Author: Kai Roer
Publisher: IT Governance Publishing
Kai Roer is one of the creators of the Security Culture Toolkit, a well-regarded framework that offers a structured approach to building and maintaining good security culture within your organization. In this book he leads the reader, slowly and methodically, towards achieving that goal.
About the author
Kai Roer is a security consultant and trainer with extensive international experience from more than 30 countries around the world. He is a guest lecturer at several universities, and the founder of The Roer Group, a European management consulting group focusing on security culture.
Kai has authored a number of books on leadership and cybersecurity, and has been published extensively in print and online. He is a columnist at Help Net Security and is the Cloud Security Alliance Norway Chapter President since 2012.
Inside the book
Security culture can be changed, with small steps, iterated over time. The important thing is that you know exactly what you want to achieve, and that you find a way to do it. This book will help you.
In the first chapter, the author introduces the concept of group dynamics, and explains how culture can be changed either by individuals or the majority of the members, and puts forth that notion we all know to be true: individuals can adopt a new culture quickly if we provide them with a good incentive. The second chapter deals with the three elements of culture in general and security culture in particular – people, policies (rules, written or not) and technology (tools in general) – and how a change in each of these elements can impact the other two.
Chapter three explains how security culture relates to security awareness, which is about making our colleagues competent, i.e. teaching them to evaluate the situation correctly. He talks about mental patterns, cognitive dissonance, biases, mental shortcuts, and the importance of adapting security awareness training to our organization’s needs and to the way out colleagues think. But knowing something is not the same as changing a behavior, only a good first step towards it. Ultimately, you’ll need to motivate users to apply the knowledge they accumulated in the correct way, and do it as many times as needed.
In Chapter four, he demonstrates why involving your HR, marketing departments and management in building your organization’s security culture is crucial, and gives insight in how to achieve this. In Chapter 5, he tackles the subject of groups, social interactions, and people’s psychological mechanisms, and how to use them.
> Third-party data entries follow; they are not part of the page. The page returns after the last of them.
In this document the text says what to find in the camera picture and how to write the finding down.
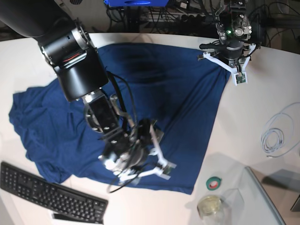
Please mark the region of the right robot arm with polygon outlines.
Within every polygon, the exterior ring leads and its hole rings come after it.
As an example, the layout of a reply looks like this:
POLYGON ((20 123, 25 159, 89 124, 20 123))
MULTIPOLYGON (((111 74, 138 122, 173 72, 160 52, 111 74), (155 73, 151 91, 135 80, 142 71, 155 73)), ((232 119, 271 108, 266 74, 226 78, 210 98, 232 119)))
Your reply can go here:
POLYGON ((116 76, 106 71, 82 26, 53 0, 3 0, 0 19, 18 34, 38 42, 68 101, 82 99, 88 125, 103 134, 104 167, 120 181, 166 176, 168 162, 153 123, 139 121, 124 105, 116 76))

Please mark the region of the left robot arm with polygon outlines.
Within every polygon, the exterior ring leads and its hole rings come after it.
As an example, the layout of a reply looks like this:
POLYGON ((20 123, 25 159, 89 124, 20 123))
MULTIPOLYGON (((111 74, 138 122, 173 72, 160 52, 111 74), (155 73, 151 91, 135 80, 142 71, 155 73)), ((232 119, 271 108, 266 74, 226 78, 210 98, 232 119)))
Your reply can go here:
POLYGON ((201 44, 201 50, 214 50, 212 57, 218 58, 229 67, 234 68, 246 63, 255 50, 261 47, 261 42, 253 39, 252 26, 246 10, 246 0, 221 0, 217 7, 210 3, 210 13, 205 14, 215 24, 218 40, 201 44))

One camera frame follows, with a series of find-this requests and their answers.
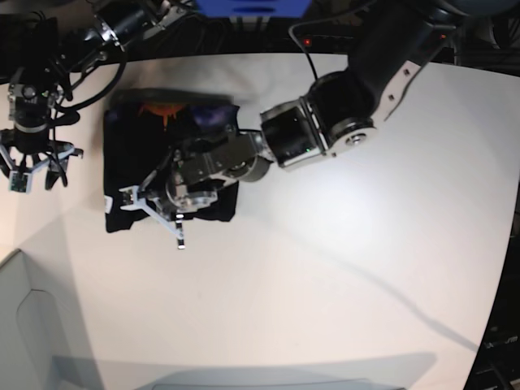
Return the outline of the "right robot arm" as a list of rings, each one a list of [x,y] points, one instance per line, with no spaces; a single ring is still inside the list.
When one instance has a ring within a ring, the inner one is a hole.
[[[82,149],[59,141],[56,129],[80,120],[80,111],[104,98],[120,81],[128,47],[196,11],[191,1],[107,1],[97,6],[92,28],[58,36],[56,19],[43,19],[31,31],[21,63],[8,77],[8,119],[1,131],[1,172],[8,188],[29,193],[33,177],[45,171],[45,189],[68,184],[71,157]],[[75,103],[73,93],[109,55],[120,52],[113,79],[92,97]]]

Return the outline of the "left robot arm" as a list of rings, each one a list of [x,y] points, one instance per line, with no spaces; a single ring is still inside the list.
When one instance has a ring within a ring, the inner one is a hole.
[[[457,1],[375,2],[344,70],[316,76],[309,90],[241,128],[235,104],[147,102],[145,122],[166,149],[142,178],[119,190],[107,218],[115,232],[152,218],[185,247],[183,223],[228,222],[239,184],[332,158],[363,142],[401,103],[416,75],[469,15]]]
Measuring security awareness and culture can be done, you just have to learn how: how to establish what is employees’ baseline behavior, analyze it, and how to influence it to achieve the changes you want to see. The author will tell you how to do it.
Finally, he explains the characteristics of good and failed security culture programs, and presents the Secure Culture Framework, which was created to facilitate the setting up and running of an organization’s security culture program. It includes metrics, goals, organization, different topics and activities, and planning.
The author does not claim to provide the only effective solution for creating and maintaining a security culture program, simply a good, structured one.
What I loved most about the book is that he uses great analogies and examples, making it easy to grasp all the concepts presented. He keeps explanations simple, logical and short – the book is streamlined in the best possible way.